Porta Guitarre

Eugenio Sanna is a great new discovery to make for me. Evidently he’s an avant-garde improvising guitarist, although you’d never guess from the scant printed information provided on La Porta Stretta (TUTORE BURLATO #04), a C29 cassette containing seven examples of his very extreme instrumental craft. Scrapes, jangles, metallic howls and whines, non-musical and semi-musical sounds combining in a delirious but very brittle melange of playing. I’m particularly keen on the false harmonics he sends up in the air from his precise strums and attacks, much in the manner of a 1970s Derek Bailey. While the natural sounds of an electric guitar are heavily disguised for the most part, he doesn’t do it through the lazy use of pedals, but through his own innovative technique; and he’s advancing the possibilities of the instrument in many ways, rather than trying to actively destroy or subvert one of the linchpins of Western musical culture.
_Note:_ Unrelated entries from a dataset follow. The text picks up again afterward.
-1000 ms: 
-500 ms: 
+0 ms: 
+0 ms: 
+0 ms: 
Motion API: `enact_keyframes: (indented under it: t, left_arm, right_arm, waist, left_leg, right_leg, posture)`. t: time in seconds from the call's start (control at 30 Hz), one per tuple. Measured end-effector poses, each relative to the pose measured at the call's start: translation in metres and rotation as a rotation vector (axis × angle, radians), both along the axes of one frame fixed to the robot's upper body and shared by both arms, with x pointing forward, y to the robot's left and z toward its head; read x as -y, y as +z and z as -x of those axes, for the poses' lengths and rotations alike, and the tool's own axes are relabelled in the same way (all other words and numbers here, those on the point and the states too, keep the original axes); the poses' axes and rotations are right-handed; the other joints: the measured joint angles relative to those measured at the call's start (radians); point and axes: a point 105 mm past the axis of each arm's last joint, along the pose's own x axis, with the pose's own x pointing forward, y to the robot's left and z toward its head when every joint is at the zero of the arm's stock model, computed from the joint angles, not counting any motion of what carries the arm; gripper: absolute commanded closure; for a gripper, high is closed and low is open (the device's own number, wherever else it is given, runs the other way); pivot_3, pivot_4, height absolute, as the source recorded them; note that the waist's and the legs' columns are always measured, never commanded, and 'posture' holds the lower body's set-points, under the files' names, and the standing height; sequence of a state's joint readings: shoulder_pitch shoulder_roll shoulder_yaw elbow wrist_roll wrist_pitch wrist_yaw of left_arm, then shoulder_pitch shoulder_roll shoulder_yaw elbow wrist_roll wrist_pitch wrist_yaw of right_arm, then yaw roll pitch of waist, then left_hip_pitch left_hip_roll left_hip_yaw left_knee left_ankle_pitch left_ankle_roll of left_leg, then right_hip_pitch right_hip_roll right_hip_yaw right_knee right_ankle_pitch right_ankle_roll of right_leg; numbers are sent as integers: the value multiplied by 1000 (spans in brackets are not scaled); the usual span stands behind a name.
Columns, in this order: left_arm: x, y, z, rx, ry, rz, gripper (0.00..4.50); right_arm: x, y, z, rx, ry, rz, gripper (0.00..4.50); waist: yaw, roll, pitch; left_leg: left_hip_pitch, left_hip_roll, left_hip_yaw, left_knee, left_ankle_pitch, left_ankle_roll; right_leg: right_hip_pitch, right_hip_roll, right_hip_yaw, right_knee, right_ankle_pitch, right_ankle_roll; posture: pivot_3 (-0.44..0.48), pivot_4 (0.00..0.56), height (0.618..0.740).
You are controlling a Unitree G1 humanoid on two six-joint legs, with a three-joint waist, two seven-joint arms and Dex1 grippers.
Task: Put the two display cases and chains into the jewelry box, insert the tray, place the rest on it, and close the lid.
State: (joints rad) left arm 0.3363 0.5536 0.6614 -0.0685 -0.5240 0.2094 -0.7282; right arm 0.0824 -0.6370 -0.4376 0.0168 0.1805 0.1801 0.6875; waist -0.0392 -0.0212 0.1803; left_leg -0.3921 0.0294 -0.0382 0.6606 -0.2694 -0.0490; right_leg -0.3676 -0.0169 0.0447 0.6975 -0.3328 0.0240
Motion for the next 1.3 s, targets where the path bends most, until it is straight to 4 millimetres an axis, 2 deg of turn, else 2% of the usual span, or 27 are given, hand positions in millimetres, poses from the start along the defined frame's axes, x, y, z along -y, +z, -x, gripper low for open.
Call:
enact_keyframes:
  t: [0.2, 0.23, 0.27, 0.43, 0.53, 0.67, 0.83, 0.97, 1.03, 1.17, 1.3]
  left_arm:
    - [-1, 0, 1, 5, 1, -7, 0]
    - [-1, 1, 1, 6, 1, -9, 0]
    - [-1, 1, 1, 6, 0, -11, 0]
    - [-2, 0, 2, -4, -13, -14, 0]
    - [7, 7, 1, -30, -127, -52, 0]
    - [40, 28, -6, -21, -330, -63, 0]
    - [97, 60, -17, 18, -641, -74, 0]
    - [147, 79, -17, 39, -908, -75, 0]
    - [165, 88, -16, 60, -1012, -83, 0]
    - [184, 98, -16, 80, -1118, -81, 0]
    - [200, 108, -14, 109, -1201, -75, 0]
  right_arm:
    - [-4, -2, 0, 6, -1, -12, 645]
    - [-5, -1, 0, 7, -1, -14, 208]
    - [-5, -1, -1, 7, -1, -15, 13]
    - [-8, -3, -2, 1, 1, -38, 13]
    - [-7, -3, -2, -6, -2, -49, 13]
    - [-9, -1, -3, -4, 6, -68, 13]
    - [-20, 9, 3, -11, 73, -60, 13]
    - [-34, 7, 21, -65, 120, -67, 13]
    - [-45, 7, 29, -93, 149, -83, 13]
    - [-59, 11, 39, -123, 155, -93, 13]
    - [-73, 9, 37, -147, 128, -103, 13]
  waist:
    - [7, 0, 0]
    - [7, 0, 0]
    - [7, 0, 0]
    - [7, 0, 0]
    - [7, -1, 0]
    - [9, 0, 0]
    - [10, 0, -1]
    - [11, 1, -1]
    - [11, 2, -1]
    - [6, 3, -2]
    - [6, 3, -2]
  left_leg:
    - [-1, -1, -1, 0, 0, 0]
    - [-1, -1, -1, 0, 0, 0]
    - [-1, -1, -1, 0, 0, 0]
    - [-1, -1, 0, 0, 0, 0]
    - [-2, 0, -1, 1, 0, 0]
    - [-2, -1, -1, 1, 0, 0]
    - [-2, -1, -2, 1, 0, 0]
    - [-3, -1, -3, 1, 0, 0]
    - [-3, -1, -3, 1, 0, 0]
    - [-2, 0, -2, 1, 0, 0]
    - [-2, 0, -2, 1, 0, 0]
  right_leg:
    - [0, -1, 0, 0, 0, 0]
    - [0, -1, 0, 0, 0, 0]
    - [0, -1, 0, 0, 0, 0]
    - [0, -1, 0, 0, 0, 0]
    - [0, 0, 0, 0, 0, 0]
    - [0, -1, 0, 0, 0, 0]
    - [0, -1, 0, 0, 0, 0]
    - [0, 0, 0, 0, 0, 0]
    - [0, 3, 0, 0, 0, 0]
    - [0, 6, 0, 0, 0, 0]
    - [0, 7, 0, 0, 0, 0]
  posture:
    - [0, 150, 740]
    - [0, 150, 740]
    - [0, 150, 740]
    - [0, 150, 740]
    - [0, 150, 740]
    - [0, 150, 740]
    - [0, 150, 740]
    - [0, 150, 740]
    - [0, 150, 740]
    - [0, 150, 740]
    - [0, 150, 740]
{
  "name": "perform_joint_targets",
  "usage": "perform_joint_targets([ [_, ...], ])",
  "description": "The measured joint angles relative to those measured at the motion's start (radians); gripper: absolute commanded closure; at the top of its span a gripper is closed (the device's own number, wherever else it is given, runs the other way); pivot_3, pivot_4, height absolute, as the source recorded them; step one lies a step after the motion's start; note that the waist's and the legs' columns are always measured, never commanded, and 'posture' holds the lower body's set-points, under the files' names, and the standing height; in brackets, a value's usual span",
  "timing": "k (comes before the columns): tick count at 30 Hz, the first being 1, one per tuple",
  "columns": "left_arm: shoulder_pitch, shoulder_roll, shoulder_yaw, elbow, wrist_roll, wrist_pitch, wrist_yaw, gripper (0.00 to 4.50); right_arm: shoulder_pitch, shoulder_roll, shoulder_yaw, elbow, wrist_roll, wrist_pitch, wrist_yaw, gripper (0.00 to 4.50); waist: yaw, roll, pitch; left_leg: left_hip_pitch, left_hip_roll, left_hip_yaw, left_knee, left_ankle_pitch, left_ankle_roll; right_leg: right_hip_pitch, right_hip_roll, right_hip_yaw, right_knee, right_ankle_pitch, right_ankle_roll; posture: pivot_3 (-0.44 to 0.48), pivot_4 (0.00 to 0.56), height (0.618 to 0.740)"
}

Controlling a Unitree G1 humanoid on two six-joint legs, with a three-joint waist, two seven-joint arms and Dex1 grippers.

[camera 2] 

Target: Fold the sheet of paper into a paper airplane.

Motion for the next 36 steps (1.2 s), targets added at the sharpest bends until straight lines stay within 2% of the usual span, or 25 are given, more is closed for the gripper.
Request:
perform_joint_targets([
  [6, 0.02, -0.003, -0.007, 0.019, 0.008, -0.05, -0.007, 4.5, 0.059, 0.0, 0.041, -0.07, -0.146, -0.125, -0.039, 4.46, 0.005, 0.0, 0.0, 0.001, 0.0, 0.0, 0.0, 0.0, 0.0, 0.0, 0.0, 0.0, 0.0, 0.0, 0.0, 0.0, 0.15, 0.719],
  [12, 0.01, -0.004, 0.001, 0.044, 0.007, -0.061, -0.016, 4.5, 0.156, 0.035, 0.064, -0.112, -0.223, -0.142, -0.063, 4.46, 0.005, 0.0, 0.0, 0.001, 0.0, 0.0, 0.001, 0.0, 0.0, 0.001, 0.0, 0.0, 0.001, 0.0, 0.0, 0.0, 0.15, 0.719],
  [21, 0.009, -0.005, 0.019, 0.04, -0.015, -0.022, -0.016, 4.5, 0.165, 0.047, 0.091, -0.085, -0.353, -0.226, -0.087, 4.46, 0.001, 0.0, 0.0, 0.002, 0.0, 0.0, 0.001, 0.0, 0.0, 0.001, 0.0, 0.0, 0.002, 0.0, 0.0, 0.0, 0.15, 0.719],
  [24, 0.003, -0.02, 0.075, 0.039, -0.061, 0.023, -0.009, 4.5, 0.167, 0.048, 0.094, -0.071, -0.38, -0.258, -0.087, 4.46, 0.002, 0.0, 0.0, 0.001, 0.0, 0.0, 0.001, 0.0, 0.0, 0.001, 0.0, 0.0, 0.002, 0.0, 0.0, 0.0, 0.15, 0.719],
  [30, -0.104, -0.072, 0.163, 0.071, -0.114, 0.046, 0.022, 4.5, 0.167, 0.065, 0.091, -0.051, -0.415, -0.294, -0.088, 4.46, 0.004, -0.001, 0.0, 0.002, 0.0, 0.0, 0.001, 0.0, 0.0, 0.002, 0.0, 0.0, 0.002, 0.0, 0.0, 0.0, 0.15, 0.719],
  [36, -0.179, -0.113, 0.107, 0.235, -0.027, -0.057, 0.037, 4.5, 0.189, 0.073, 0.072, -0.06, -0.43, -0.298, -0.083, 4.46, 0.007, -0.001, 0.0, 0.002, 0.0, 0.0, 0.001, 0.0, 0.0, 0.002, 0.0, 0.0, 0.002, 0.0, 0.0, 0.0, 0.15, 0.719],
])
I’m delighted by the physical, hands-on, nature of his playing; he seems to be physically wrestling with a problem in real time, and solving it, rather than contemplating insubstantial abstract notions in an airy-fairy manner. I see he’s played with Mike Cooper on record at least twice, which is encouraging, and also with Edoardo Ricci since the 1990s. There’s also an odd record he made with Jealousy Party, whose bizarre antics on another record we noted recently here. Sanna walks a lonely furrow and ploughs a tempestuous wind, but his armour is bright.

One of nine cassettes received 4th July 2016 from Ezio Piermattei.